╭─ DATA UNDER STUDY

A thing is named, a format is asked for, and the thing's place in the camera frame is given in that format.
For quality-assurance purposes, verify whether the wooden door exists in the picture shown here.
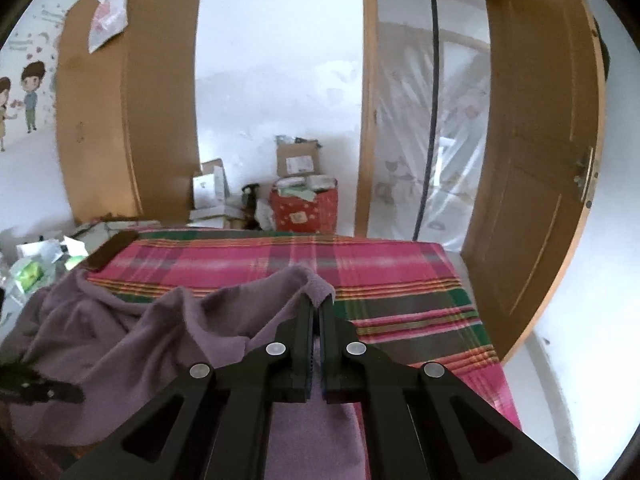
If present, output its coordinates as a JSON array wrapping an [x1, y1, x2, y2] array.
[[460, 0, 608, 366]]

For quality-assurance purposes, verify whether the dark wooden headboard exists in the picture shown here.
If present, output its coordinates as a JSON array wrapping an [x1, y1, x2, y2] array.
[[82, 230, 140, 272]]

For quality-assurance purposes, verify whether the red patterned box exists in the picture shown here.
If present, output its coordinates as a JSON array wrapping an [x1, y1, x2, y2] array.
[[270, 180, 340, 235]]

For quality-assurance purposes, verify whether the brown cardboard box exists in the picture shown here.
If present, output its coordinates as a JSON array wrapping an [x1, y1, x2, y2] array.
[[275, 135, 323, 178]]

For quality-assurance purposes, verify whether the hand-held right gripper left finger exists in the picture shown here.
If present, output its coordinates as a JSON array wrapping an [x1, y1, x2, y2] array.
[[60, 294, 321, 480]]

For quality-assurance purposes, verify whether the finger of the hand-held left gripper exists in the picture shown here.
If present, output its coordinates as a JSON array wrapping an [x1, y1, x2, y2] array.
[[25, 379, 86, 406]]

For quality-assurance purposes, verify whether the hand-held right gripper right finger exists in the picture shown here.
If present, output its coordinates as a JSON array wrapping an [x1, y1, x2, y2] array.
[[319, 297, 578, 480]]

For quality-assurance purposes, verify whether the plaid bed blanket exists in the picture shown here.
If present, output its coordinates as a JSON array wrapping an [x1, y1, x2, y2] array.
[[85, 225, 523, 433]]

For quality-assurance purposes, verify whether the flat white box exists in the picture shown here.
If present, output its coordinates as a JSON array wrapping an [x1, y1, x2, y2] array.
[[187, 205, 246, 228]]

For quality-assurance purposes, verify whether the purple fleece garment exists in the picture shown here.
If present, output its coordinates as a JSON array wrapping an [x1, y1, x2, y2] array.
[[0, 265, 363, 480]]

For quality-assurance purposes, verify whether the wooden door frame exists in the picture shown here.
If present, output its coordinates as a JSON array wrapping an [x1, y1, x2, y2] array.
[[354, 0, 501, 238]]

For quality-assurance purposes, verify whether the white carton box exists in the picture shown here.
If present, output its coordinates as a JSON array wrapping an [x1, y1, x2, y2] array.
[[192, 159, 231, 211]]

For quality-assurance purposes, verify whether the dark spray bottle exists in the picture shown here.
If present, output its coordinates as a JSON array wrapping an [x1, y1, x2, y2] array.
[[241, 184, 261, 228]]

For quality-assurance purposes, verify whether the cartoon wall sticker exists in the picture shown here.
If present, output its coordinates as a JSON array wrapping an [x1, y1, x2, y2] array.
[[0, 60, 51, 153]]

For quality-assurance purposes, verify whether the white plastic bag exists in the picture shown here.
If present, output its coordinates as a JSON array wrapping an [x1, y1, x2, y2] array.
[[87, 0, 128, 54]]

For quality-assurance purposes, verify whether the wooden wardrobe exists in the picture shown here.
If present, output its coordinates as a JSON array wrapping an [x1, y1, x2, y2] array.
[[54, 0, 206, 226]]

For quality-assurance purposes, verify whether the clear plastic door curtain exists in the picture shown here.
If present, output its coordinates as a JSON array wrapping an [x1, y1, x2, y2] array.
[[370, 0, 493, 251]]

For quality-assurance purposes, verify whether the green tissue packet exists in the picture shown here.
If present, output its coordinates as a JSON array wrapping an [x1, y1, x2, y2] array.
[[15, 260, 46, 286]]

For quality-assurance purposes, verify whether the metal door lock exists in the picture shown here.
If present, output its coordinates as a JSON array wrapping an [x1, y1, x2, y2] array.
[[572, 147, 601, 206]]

╰─

* _EXERCISE DETAILS_
Reprint exactly the lines above that start at the one with "frame exists in the picture shown here." and end at the one with "For quality-assurance purposes, verify whether the clear", keeping both and adding none.

* _TASK ANSWER_
For quality-assurance purposes, verify whether the wooden door frame exists in the picture shown here.
If present, output its coordinates as a JSON array wrapping an [x1, y1, x2, y2] array.
[[354, 0, 501, 238]]

For quality-assurance purposes, verify whether the white carton box exists in the picture shown here.
If present, output its coordinates as a JSON array wrapping an [x1, y1, x2, y2] array.
[[192, 159, 231, 211]]

For quality-assurance purposes, verify whether the dark spray bottle exists in the picture shown here.
If present, output its coordinates as a JSON array wrapping an [x1, y1, x2, y2] array.
[[241, 184, 261, 228]]

For quality-assurance purposes, verify whether the cartoon wall sticker exists in the picture shown here.
If present, output its coordinates as a JSON array wrapping an [x1, y1, x2, y2] array.
[[0, 60, 51, 153]]

For quality-assurance purposes, verify whether the white plastic bag exists in the picture shown here.
If present, output its coordinates as a JSON array wrapping an [x1, y1, x2, y2] array.
[[87, 0, 128, 54]]

For quality-assurance purposes, verify whether the wooden wardrobe exists in the picture shown here.
If present, output its coordinates as a JSON array wrapping an [x1, y1, x2, y2] array.
[[54, 0, 206, 226]]

For quality-assurance purposes, verify whether the clear plastic door curtain exists in the picture shown here.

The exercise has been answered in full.